What “build vs buy” really means in AI (it is rarely binary)
In AI, “build” can mean at least five different things:

build a model from scratch
fine-tune a foundation model
build a retrieval layer and orchestration around a hosted model
build the evaluation and monitoring stack around a vendor tool
build the workflow integration, guardrails, and audit logging around SaaS AI
“Buy” also has levels:

buy a fully managed end-to-end product
buy a platform (model hosting, vector database, feature store, pipeline tooling)
buy a component (OCR, transcription, embeddings, redaction, PII detection)
buy “AI inside SaaS” that quietly becomes a production dependency
Most production systems end up hybrid. The question is whether you are designing hybrid on purpose, or drifting into it without controls.

The four lenses that keep teams honest
I use four lenses. If you skip even one, the decision becomes biased toward ideology.

1) Solution fit (does it actually solve your problem?)
For developers, “fit” is not a feature checklist. It is:

Does it support your data shapes and your failure modes?
Does it support your latency budget and throughput?
Can it run in your environment (networking, identity, compliance boundaries)?
Does it support the behavioral constraints you need (tone, safety, refusal, citations, determinism)?
A vendor might be perfect for commodity workflows like OCR, transcription, translation, ticket summarization, or code completion.

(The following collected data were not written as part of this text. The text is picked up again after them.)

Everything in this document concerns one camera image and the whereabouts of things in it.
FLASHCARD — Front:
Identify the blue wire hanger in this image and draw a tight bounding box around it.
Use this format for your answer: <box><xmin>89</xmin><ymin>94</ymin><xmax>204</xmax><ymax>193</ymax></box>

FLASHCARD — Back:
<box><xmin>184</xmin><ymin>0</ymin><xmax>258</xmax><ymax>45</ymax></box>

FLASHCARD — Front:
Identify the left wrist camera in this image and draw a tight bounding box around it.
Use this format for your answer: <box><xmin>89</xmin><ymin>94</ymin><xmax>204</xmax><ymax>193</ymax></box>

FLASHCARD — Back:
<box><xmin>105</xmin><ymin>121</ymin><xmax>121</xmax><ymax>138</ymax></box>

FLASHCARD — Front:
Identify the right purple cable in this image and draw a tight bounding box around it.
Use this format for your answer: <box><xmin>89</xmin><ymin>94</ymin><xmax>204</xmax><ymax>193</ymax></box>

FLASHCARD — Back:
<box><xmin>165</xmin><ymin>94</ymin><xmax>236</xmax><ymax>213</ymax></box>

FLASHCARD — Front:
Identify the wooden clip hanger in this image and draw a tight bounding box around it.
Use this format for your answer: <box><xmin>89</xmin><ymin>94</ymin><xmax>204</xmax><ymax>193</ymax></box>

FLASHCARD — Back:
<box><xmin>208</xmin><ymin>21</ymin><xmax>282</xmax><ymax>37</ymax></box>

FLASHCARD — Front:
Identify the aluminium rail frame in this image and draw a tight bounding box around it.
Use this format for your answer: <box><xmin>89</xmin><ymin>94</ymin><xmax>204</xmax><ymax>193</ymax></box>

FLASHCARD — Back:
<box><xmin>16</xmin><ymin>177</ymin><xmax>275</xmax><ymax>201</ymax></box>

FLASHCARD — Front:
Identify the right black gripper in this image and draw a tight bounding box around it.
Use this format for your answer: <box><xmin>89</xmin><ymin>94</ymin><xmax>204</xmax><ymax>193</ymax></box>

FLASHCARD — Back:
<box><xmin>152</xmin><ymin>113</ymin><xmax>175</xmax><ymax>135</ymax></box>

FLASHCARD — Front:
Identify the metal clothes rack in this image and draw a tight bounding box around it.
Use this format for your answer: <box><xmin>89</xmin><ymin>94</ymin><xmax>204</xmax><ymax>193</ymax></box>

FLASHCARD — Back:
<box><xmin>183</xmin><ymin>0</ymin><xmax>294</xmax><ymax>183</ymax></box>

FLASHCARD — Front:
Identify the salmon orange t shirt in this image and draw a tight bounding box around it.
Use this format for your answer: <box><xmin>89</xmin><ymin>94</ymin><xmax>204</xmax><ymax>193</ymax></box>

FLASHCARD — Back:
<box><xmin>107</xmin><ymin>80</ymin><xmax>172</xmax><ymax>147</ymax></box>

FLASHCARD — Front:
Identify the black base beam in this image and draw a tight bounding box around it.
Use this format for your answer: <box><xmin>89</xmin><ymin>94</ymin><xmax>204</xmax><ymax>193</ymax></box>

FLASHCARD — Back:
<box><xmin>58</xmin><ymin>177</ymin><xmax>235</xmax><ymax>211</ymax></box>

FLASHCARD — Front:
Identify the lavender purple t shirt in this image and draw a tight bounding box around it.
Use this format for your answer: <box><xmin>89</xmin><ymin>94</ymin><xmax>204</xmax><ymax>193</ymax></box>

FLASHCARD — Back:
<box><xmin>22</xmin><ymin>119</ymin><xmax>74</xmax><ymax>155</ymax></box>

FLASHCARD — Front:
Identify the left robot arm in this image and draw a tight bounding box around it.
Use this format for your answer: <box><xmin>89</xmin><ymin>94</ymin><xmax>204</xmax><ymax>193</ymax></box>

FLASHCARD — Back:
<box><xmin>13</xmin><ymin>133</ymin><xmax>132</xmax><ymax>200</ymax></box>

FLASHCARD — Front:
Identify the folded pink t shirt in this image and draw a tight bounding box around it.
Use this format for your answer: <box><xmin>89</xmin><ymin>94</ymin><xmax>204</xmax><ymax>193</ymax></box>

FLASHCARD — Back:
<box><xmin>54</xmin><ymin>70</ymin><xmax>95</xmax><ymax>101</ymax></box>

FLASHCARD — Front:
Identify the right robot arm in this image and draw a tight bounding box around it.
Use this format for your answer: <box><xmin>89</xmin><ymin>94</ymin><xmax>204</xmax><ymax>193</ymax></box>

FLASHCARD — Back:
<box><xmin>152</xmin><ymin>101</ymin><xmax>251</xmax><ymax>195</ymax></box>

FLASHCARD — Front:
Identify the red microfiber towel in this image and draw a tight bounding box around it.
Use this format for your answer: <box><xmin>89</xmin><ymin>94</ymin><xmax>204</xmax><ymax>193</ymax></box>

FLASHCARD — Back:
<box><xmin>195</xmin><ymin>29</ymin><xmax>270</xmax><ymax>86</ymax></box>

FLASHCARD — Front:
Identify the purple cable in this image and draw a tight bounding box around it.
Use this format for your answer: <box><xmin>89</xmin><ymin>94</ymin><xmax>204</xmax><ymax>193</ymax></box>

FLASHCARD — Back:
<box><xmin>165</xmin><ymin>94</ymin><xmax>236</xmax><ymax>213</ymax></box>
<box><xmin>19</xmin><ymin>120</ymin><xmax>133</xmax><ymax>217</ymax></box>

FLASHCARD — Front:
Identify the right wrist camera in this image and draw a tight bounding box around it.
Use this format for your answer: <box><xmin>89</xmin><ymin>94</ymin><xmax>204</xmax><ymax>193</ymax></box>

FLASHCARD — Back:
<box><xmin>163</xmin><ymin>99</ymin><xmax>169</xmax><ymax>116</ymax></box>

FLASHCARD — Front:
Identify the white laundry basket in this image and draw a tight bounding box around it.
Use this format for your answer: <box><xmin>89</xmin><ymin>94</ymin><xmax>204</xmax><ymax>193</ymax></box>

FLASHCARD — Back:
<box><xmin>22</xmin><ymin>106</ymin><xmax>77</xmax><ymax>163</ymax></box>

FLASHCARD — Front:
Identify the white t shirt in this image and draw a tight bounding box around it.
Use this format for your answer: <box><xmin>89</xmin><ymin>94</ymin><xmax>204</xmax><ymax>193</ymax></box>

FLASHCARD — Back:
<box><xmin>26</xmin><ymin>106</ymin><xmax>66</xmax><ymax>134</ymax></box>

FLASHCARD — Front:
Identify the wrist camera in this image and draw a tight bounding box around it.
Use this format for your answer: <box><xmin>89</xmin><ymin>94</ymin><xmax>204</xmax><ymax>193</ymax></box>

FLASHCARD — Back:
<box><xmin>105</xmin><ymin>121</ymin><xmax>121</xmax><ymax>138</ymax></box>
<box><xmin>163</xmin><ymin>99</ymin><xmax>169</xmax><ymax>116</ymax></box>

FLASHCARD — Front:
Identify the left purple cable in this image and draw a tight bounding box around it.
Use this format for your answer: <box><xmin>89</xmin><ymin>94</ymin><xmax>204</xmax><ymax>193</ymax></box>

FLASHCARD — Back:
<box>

A vendor will struggle when your differentiator is your workflow logic, your proprietary corpus, your control requirements, or your need for deep integration and observability.

Practical test: write one “golden path” scenario and ten “nasty path” scenarios. Make the vendor run them in your environment with your data patterns, not their sandbox.

2) Operating capability (can you run it for years, not weeks?)
Most teams can build a prototype. Fewer can operate an AI system like an SRE-owned service.

If you build, you own:

model registry and artifact lineage
feature pipelines and data contracts
evaluation harness, thresholds, and regressions
model serving, scaling, and cost controls
monitoring, alerting, incident playbooks
retraining triggers, rollback, and retirement
If you buy, you still own:

integration and identity boundaries
monitoring of outcomes in your workflows
“vendor changed something” detection
audit evidence and incident coordination
fallbacks when the service degrades
Hard question: who will be on call when the model starts producing toxic output at 11 PM and Customer Support escalates?

If the answer is “we’ll figure it out,” the decision is not ready.

3) Control and risk (who owns the hardest failure mode?)
Neither build nor buy is safer by default. The safer option is the one where the risk is measurable and enforceable in your environment.

In real systems, the hardest risks tend to be:

data leakage (training or inference)
prompt injection and tool abuse (if you allow tools/actions)
model drift and silent quality decay
fairness regressions across segments
lack of audit logging and replayability
vendor opacity (no eval access, no update transparency)
Control test: when something goes wrong, can you answer these in under an hour?

What exact version is running?
What changed since last week?
Can we roll back safely?
Do we have logs that prove what happened?
If you cannot, you do not have operational control. You have hope.

4) Lifecycle economics (five-quarter view, not quarter-one)
AI cost surprises rarely come from build time. They come from running time.

If you build, hidden cost tends to be:

staffing continuity, turnover, and tribal knowledge
infra, GPUs, storage, and network egress
monitoring and evaluation effort
governance artifacts, audits, and evidence trails
technical debt from “we shipped it fast”
If you buy, hidden cost tends to be:

usage pricing (tokens, queries, seats, “premium support”)
integration complexity and custom connectors
vendor change management and renegotiations
lock-in and migration costs
lack of portability for prompts, embeddings, or policies
Rule I use: compare expected-case cost over five quarters with stressed-case assumptions. AI vendors and internal builds both look great in best-case spreadsheets.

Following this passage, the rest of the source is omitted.